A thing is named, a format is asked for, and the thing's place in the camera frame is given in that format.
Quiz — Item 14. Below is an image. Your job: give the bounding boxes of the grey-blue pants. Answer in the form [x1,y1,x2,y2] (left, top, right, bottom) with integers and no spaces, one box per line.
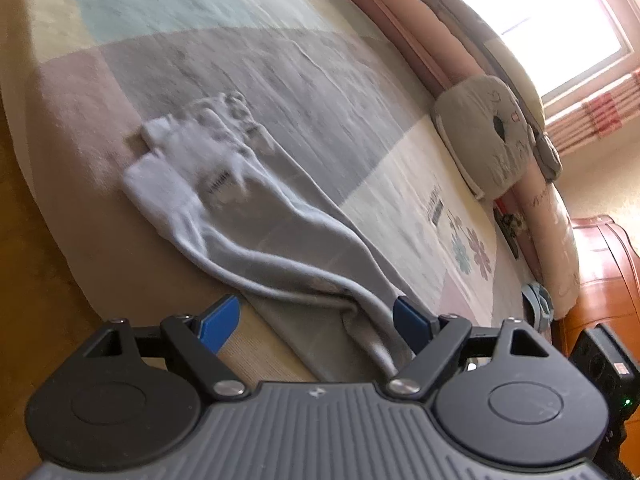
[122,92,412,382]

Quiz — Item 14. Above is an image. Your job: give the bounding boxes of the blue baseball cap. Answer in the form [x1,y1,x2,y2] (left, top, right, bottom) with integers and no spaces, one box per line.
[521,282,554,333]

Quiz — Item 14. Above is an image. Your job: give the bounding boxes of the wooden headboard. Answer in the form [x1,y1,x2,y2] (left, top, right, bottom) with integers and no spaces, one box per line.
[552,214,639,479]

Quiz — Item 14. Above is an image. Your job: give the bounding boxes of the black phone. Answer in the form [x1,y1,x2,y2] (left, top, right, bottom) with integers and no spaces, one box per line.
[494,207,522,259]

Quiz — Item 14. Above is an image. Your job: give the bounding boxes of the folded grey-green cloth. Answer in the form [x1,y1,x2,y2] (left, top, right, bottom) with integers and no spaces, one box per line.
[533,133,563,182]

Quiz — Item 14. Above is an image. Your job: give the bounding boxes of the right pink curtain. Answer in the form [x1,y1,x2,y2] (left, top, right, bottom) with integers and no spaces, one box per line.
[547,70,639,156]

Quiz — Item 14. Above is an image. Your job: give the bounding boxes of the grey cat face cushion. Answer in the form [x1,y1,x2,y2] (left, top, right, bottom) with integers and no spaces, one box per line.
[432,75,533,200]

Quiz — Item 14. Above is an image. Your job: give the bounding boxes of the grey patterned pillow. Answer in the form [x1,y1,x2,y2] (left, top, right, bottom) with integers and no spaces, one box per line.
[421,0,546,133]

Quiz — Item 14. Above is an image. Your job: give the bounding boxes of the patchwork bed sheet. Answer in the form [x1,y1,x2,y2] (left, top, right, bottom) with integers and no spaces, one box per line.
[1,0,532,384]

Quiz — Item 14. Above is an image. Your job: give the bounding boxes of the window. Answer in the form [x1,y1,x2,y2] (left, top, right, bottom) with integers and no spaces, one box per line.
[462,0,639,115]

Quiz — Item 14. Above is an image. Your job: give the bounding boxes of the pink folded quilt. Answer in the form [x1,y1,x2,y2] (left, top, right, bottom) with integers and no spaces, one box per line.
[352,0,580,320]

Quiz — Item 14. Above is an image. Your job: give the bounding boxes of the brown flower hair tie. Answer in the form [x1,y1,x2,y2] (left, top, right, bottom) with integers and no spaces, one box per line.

YOUR ASSIGNMENT: Only output the lines from the one with "the grey cat" through the end of the entries above, exactly as they are.

EXERCISE ANSWER:
Quiz — Item 14. Above is an image. Your job: give the bounding boxes of the grey cat face cushion. Answer in the form [x1,y1,x2,y2] (left, top, right, bottom) with integers and no spaces, one box per line.
[432,75,533,200]

Quiz — Item 14. Above is an image. Your job: give the bounding boxes of the grey patterned pillow. Answer in the form [x1,y1,x2,y2] (left, top, right, bottom) with integers and no spaces, one box per line.
[421,0,546,133]

Quiz — Item 14. Above is an image. Your job: give the bounding boxes of the patchwork bed sheet. Answer in the form [x1,y1,x2,y2] (left, top, right, bottom) with integers and no spaces, one box per line.
[1,0,532,384]

Quiz — Item 14. Above is an image. Your job: give the bounding boxes of the window. Answer in the form [x1,y1,x2,y2] (left, top, right, bottom) with integers and no spaces, one box per line.
[462,0,639,115]

Quiz — Item 14. Above is an image. Your job: give the bounding boxes of the pink folded quilt. Answer in the form [x1,y1,x2,y2] (left, top, right, bottom) with integers and no spaces, one box per line.
[352,0,580,320]

Quiz — Item 14. Above is an image. Your job: give the bounding boxes of the brown flower hair tie. Answer in the form [x1,y1,x2,y2] (left, top, right, bottom) with integers and no spaces, one box per line.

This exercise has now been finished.